Потекли один за другим однообразные, скучные дни. На дворе уже была настоящая зима. Весь городок завалили глубокие сугробы снега. Ходить можно было только по узким тропинкам вдоль домов и заборов. По утрам мы с Серёжей вставали в школу, когда на дворе бывало ещё совсем темно. Пили чай при свете лампы. Только к девяти часам начинало понемногу светать.

В школе каждый день было всё одно и то же. Уже входя в переднюю, мы слышали из комнаты пронзительный крик бабки Лизихи:

— Николай, ко мне! Вот тебе, вот тебе, негодяй!. Борис, стань на колени, мерзавец!

Нового было, пожалуй, только то, что теперь, после изгнания Васи, бабка Лизиха в качестве козла отпущения избрала Бориса.

Стыдно сознаться, но мы, ребята, частенько от души потешались над злоключениями своего милого, безобидного товарища.

Боря был дальний родственник Елизаветы Александровны, какой-то двоюродный внук. Наверное, отчасти поэтому он и пользовался особенным, «чисто родственным» вниманием своей «заботливой» бабушки. Отец Бориса, Михаил Ефимович, имел булочную, кормил калачами, кренделями, сдобными булочками и просто чёрным хлебом весь наш городок. Это был, пожалуй, у нас в городке самый крупный, самый шумный и самый весёлый человек. С огненно-рыжей бородой, в поддёвке нараспашку, настоящий ухарь-купец.

Громыхая колёсами своего огромного полка, он, бывало, лихо катил на мельницу за мукой, раскланиваясь со всеми встречными, знакомыми и незнакомыми. Его-то уж все у нас знали. Обратно с мельницы в гору он ехал чинно, шажком, восседая на туго набитых мешках, весь с ног до головы припудренный мукой и похожий уже не на ухаря-купца, а на сказочного деда-мороза.
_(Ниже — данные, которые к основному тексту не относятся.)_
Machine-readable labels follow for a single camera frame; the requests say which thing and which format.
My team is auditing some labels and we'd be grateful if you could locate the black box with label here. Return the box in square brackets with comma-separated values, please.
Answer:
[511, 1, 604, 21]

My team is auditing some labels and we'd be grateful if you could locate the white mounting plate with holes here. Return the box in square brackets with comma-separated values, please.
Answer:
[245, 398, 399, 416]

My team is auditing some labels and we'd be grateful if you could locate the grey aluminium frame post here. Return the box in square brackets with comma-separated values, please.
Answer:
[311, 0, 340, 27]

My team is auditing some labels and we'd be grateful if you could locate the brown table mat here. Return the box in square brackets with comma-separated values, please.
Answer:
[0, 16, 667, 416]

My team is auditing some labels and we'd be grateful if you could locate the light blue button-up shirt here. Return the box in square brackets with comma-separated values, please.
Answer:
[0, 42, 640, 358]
Его сын Боря был в миниатюре точной копией отца. И даже такой же огненно-рыжий. Вот только пока ещё без усов и без бороды. Он был очень толстый, очень весёлый, с румяным, немного веснушчатым лицом и курносым носиком. Всем своим видом он походил на пышную, сдобную булочку.

Больше всего на свете Борька любил вместе с отцом ездить на полке за мукой, самостоятельно управляя лошадью, и меньше всего на свете любил учение. Но самым ненавистным для него был, несомненно, французский язык. Невозможно даже передать, что только Боря с ним выделывал. Самое главное, что он решительно не признавал никакого французского произношения. Произносил всё, как и требуется, чисто по-русски.

— Читай! — грозно кричит, бывало, бабка Лизиха.

И Боря читает, старательно выговаривая каждое слово:

— Каман ву порте ву?

— Боже мой, боже мой! — хватается за голову Лизиха. — Пекарь! Пекарь и есть! Тебе бы с отцом булки печь, а не по-французски заниматься. Ну, как я тебя учила произносить? Ну как, негодяй?

— За что, Елизавета Александровна?! — вскрикивает Борька.

— За ухо, за ухо деру! Чтобы слушал, чему тебя учат! Мягко выговаривай и в нос, а не так, будто дрова колешь. Ну, повторяй: comment vous portez-vous?